-- Your goal --
Write the data out again exactly, dropping any images it holds.
Content starts
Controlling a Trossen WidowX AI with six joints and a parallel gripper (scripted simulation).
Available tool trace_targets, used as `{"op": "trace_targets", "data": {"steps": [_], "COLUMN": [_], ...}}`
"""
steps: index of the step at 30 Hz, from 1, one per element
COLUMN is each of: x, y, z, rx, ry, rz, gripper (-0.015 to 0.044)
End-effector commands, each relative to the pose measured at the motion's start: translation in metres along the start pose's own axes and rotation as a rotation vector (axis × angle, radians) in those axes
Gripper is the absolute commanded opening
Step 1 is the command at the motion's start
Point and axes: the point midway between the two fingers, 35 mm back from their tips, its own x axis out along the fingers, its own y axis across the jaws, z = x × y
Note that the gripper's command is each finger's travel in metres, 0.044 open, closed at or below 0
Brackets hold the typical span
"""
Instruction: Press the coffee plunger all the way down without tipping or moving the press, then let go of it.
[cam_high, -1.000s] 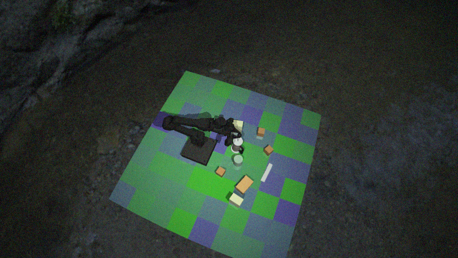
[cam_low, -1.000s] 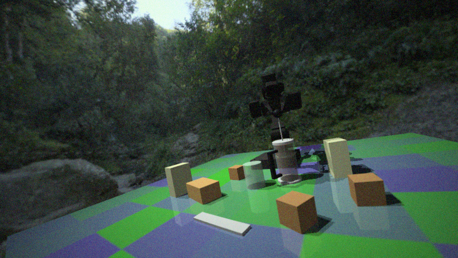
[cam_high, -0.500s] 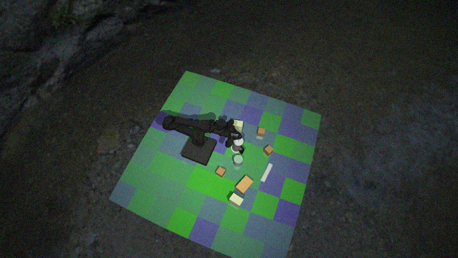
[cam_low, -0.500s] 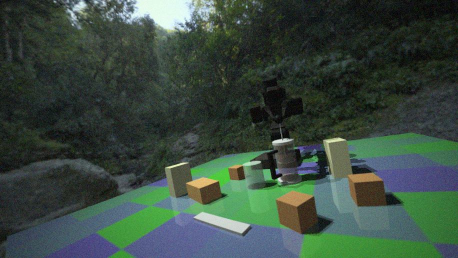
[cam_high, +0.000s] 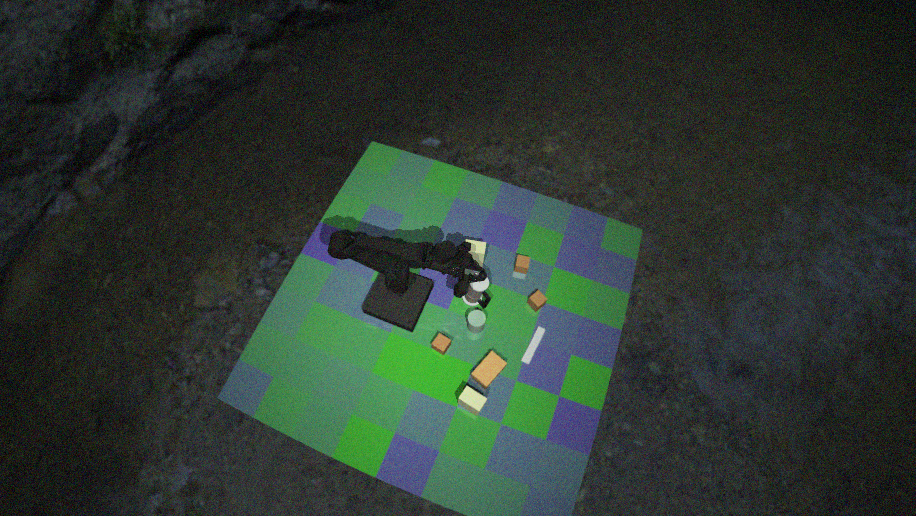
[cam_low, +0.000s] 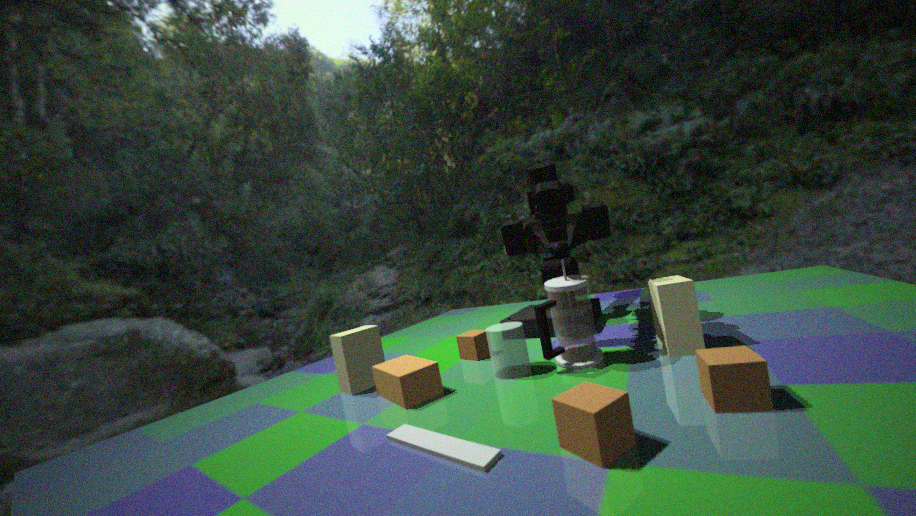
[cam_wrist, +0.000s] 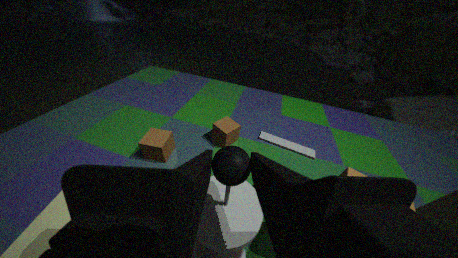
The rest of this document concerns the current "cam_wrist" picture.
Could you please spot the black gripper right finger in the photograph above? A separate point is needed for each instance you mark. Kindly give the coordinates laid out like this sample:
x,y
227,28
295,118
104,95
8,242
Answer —
x,y
299,210

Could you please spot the white flat bar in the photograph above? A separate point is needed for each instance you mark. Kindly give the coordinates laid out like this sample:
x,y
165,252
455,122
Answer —
x,y
297,148

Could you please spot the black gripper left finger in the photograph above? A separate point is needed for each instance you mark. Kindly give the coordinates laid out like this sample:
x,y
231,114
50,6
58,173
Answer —
x,y
175,196

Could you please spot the glass french press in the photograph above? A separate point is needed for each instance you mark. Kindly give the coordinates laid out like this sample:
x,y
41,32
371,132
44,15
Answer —
x,y
232,215

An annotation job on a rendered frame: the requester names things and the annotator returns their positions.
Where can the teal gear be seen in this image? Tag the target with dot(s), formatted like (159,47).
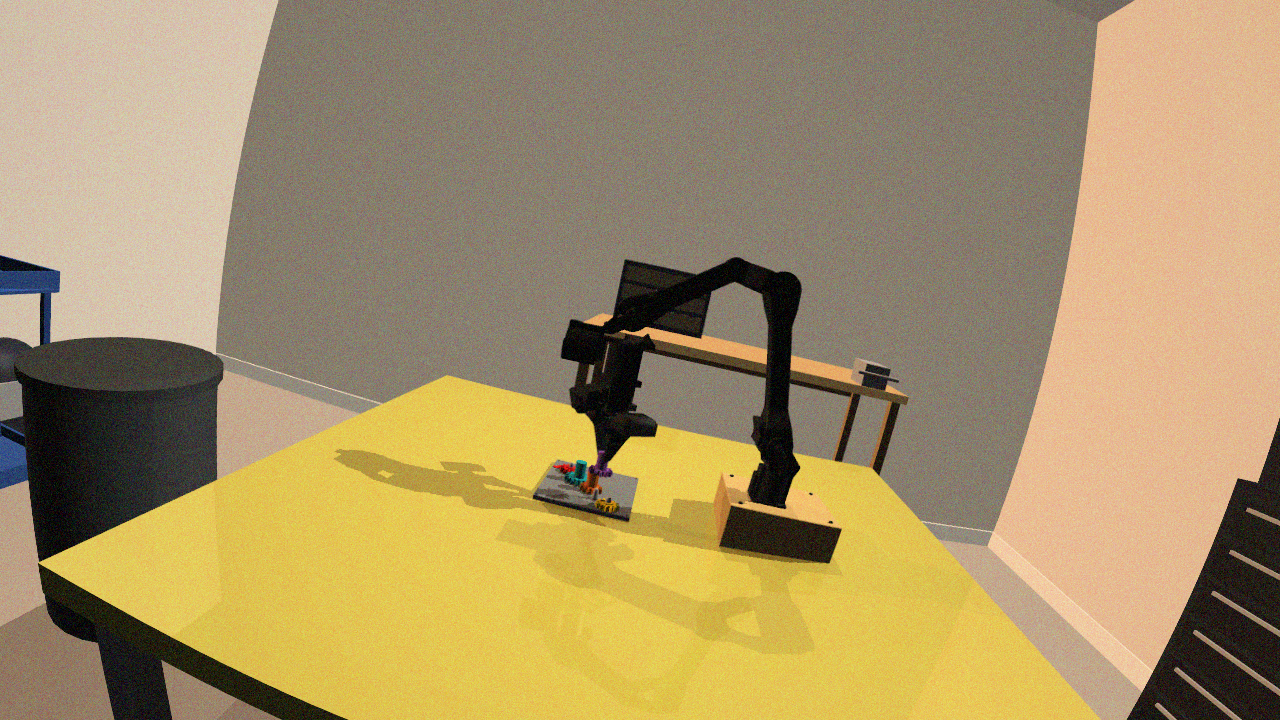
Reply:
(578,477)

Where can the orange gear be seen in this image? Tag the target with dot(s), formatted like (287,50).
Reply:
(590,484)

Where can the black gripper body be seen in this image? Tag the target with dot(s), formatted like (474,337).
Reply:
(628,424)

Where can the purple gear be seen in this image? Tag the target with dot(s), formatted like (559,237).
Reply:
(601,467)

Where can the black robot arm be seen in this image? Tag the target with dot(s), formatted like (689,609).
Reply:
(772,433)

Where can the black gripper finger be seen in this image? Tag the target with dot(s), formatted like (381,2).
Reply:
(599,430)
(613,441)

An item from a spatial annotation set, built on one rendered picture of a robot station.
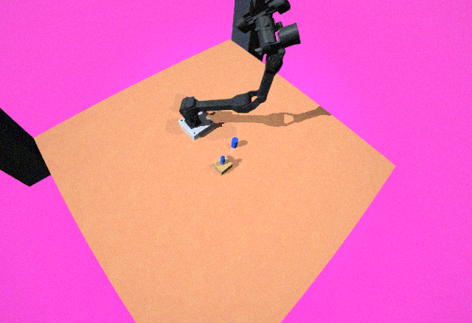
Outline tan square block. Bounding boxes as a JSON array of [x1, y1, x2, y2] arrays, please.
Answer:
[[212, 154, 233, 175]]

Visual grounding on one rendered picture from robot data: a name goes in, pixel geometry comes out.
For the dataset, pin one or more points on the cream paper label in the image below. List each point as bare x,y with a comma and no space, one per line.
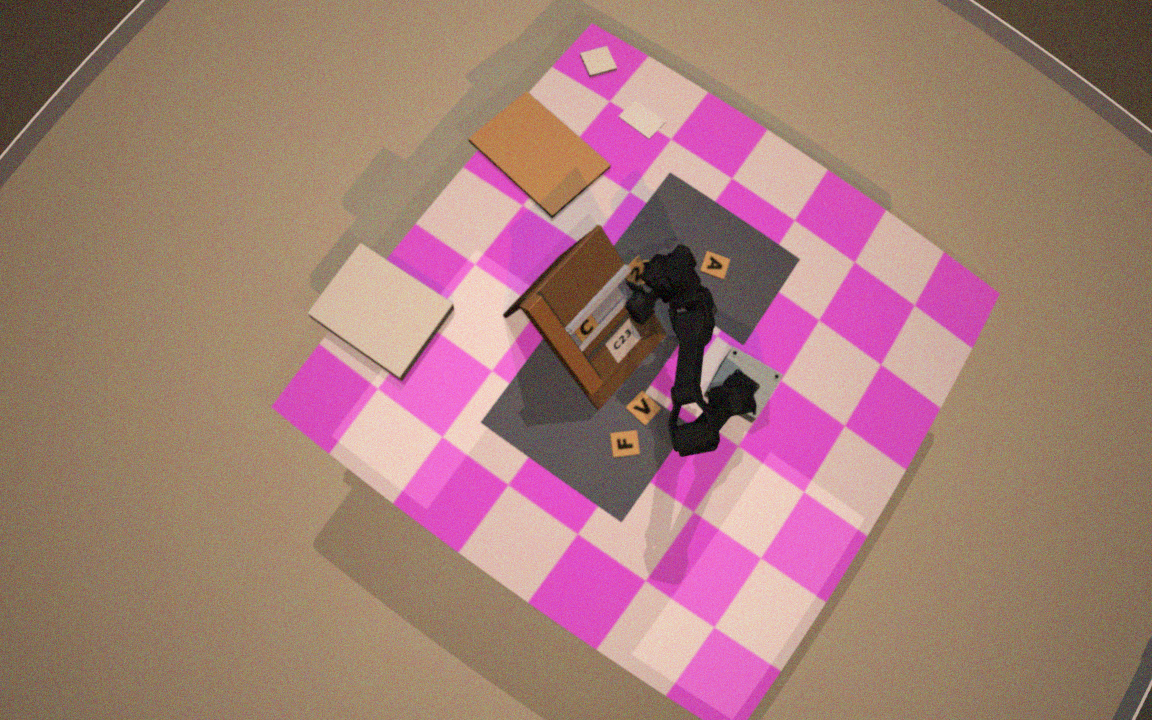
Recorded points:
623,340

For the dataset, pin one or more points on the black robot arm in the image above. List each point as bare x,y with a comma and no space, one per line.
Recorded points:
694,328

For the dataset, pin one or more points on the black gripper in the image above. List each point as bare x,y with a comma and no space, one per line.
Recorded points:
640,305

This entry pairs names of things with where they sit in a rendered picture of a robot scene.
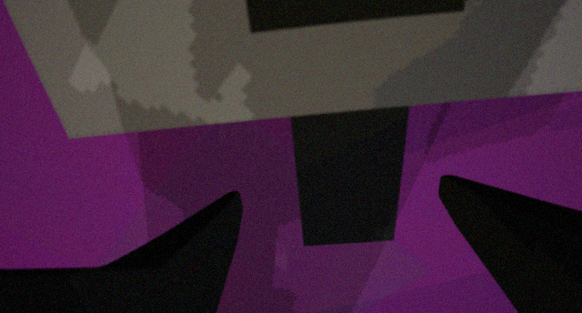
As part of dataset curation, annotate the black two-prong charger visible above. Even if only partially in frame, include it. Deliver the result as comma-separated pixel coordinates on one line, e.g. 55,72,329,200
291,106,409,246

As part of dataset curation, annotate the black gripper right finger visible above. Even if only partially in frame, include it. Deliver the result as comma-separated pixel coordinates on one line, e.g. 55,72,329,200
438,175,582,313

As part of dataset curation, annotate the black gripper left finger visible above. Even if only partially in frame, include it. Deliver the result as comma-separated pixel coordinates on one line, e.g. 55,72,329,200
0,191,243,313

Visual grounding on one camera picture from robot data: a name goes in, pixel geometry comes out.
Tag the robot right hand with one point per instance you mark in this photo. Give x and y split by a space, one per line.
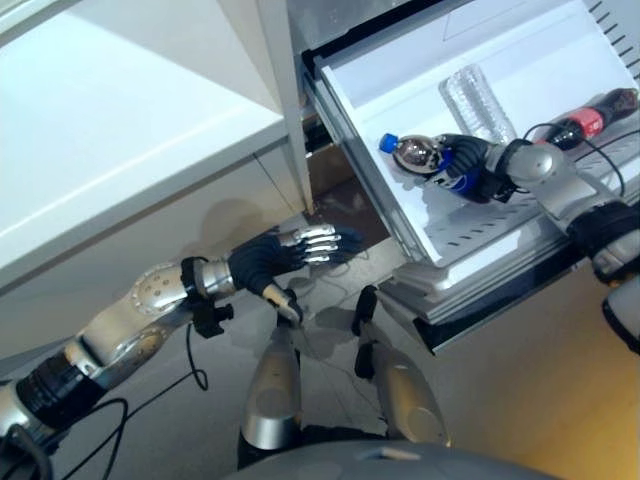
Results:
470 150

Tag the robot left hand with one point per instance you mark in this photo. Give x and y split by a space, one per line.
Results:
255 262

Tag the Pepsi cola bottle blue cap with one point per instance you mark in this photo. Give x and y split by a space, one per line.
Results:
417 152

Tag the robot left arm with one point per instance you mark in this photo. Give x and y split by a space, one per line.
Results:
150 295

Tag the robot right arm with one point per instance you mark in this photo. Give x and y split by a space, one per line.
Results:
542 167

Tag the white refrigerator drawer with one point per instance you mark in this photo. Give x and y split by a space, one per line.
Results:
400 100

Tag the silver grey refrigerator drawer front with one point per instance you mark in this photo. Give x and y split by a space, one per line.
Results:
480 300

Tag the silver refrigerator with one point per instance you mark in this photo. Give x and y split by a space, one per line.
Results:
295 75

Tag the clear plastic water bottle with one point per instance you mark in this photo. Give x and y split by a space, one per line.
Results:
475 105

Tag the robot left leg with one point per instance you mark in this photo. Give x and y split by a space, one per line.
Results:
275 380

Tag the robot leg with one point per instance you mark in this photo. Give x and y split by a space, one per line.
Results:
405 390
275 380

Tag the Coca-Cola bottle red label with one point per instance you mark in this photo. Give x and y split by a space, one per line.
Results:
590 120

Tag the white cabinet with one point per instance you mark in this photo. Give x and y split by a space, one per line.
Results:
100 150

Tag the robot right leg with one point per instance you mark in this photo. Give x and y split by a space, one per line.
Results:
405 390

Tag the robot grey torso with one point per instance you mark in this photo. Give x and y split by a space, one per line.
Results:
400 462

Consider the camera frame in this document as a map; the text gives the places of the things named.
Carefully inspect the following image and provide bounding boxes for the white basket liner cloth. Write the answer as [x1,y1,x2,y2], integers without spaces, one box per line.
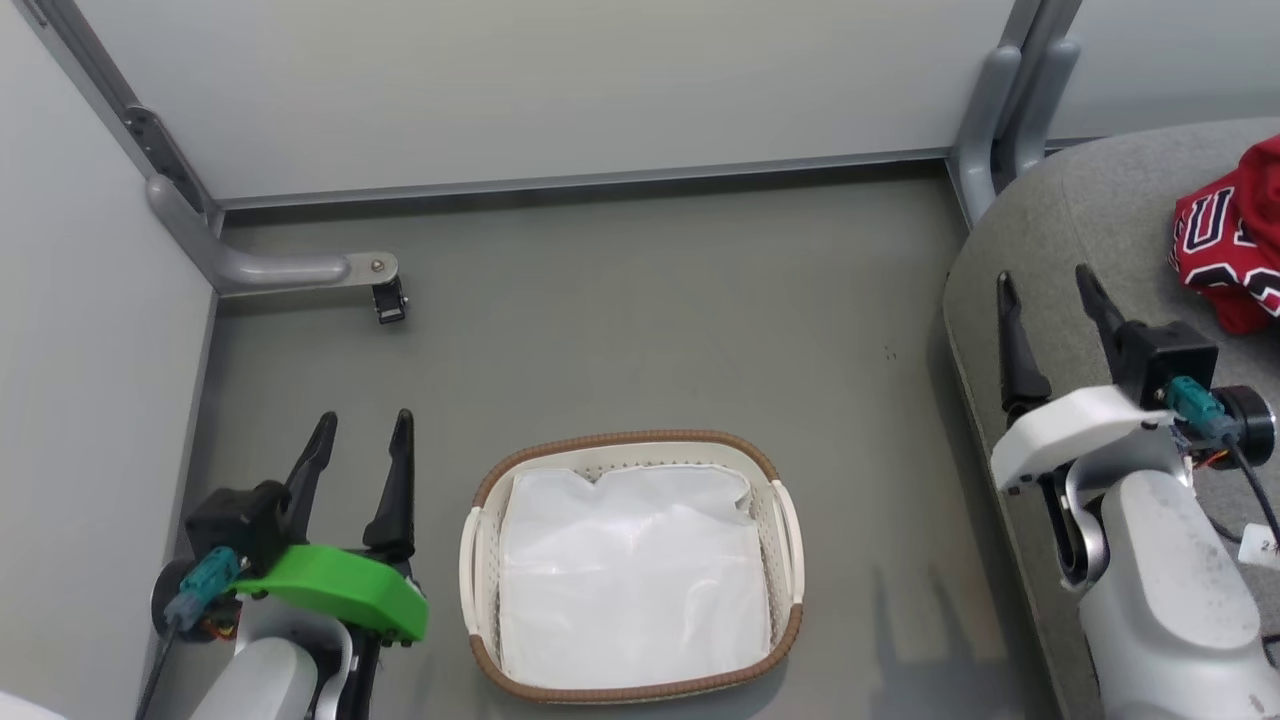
Content ends
-- Response --
Controlling a Trossen WidowX AI with six joints and a parallel gripper (scripted simulation).
Available tool trace_targets, used as `{"op": "trace_targets", "data": {"steps": [_], "COLUMN": [_], ...}}`
"""
steps: index of the step at 30 Hz, from 1, one per element
COLUMN is each of: x, y, z, rx, ry, rz, gripper (-0.015 to 0.044)
End-effector commands, each relative to the pose measured at the motion's start: translation in metres along the start pose's own axes and rotation as a rotation vector (axis × angle, radians) in those axes
Gripper is the absolute commanded opening
Step 1 is the command at the motion's start
Point and axes: the point midway between the two fingers, 35 mm back from their tips, its own x axis out along the fingers, its own y axis across the jaws, z = x × y
Note that the gripper's command is each finger's travel in metres, 0.044 open, closed at or below 0
Brackets hold the typical span
"""
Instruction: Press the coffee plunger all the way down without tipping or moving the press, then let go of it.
[cam_high, -1.000s] 
[cam_low, -1.000s] 
[cam_high, -0.500s] 
[cam_low, -0.500s] 
[cam_high, +0.000s] 
[cam_low, +0.000s] 
[cam_wrist, +0.000s] 
The rest of this document concerns the current "cam_wrist" picture.
Could you please spot the black gripper right finger in the photograph above? A separate point is needed for each instance you mark. Kindly give the coordinates laid out like this sample:
x,y
227,28
295,118
104,95
8,242
Answer —
x,y
299,210

Could you please spot the white flat bar in the photograph above? A separate point is needed for each instance you mark. Kindly give the coordinates laid out like this sample:
x,y
165,252
455,122
Answer —
x,y
297,148

Could you please spot the black gripper left finger in the photograph above? A separate point is needed for each instance you mark. Kindly give the coordinates laid out like this sample:
x,y
231,114
50,6
58,173
Answer —
x,y
175,196

Could you please spot the glass french press in the photograph above? A separate point is needed for each instance you mark. Kindly give the coordinates laid out like this sample:
x,y
41,32
371,132
44,15
Answer —
x,y
232,215

An annotation job on a rendered frame: the requester names things and the annotator returns their positions.
Where can the teal gear be seen in this image? Tag the target with dot(s), formatted like (159,47).
Reply:
(578,477)

Where can the orange gear be seen in this image? Tag the target with dot(s), formatted like (287,50).
Reply:
(590,484)

Where can the black gripper body be seen in this image? Tag the target with dot(s), formatted like (474,337).
Reply:
(628,424)

Where can the purple gear be seen in this image? Tag the target with dot(s), formatted like (559,237).
Reply:
(601,467)

Where can the black robot arm be seen in this image? Tag the target with dot(s), formatted like (689,609).
Reply:
(772,433)

Where can the black gripper finger be seen in this image? Tag the target with dot(s), formatted like (381,2).
Reply:
(599,430)
(613,441)

An item from a spatial annotation set, built on one rendered picture of a robot station.
Outline tan square block. Bounding boxes as a JSON array of [x1, y1, x2, y2] arrays, please.
Answer:
[[212, 154, 233, 175]]

Visual grounding on one rendered picture from robot data: a name goes in, pixel geometry comes out.
For the dataset, pin one or more points on the cream paper label in the image below. List each point as bare x,y with a comma and no space, one per line.
Recorded points:
623,340

For the dataset, pin one or more points on the black robot arm in the image above. List each point as bare x,y with a comma and no space, one per line.
Recorded points:
694,328

For the dataset, pin one or more points on the black gripper in the image above. List each point as bare x,y with a comma and no space, one per line.
Recorded points:
640,305

This entry pairs names of things with where they sit in a rendered picture of a robot scene.
As part of dataset curation, annotate the black two-prong charger visible above. Even if only partially in frame, include it. Deliver the result as comma-separated pixel coordinates on one line, e.g. 55,72,329,200
291,106,409,246

As part of dataset curation, annotate the black gripper right finger visible above. Even if only partially in frame, include it. Deliver the result as comma-separated pixel coordinates on one line, e.g. 55,72,329,200
438,175,582,313

As part of dataset curation, annotate the black gripper left finger visible above. Even if only partially in frame, include it. Deliver the result as comma-separated pixel coordinates on one line, e.g. 55,72,329,200
0,191,243,313

Visual grounding on one camera picture from robot data: a name goes in, pixel geometry comes out.
Tag the robot right hand with one point per instance you mark in this photo. Give x and y split by a space, one per line.
Results:
470 150

Tag the robot left hand with one point per instance you mark in this photo. Give x and y split by a space, one per line.
Results:
255 262

Tag the Pepsi cola bottle blue cap with one point per instance you mark in this photo. Give x and y split by a space, one per line.
Results:
417 152

Tag the robot left arm with one point per instance you mark in this photo. Give x and y split by a space, one per line.
Results:
150 295

Tag the robot right arm with one point per instance you mark in this photo. Give x and y split by a space, one per line.
Results:
542 167

Tag the white refrigerator drawer with one point per instance you mark in this photo. Give x and y split by a space, one per line.
Results:
400 100

Tag the silver grey refrigerator drawer front with one point per instance you mark in this photo. Give x and y split by a space, one per line.
Results:
480 300

Tag the silver refrigerator with one point per instance you mark in this photo. Give x and y split by a space, one per line.
Results:
295 75

Tag the clear plastic water bottle with one point per instance you mark in this photo. Give x and y split by a space, one per line.
Results:
475 105

Tag the robot left leg with one point per instance you mark in this photo. Give x and y split by a space, one per line.
Results:
275 380

Tag the robot leg with one point per instance you mark in this photo. Give x and y split by a space, one per line.
Results:
405 390
275 380

Tag the Coca-Cola bottle red label with one point per instance you mark in this photo. Give x and y split by a space, one per line.
Results:
590 120

Tag the white cabinet with one point per instance you mark in this photo. Give x and y split by a space, one per line.
Results:
100 150

Tag the robot right leg with one point per instance you mark in this photo. Give x and y split by a space, one per line.
Results:
405 390

Tag the robot grey torso with one point per instance you mark in this photo. Give x and y split by a space, one per line.
Results:
400 462

Consider the camera frame in this document as a map; the text gives the places of the things named.
Carefully inspect the following image and provide bounding boxes for the white basket liner cloth. Write the answer as [x1,y1,x2,y2], integers without spaces, one box per line.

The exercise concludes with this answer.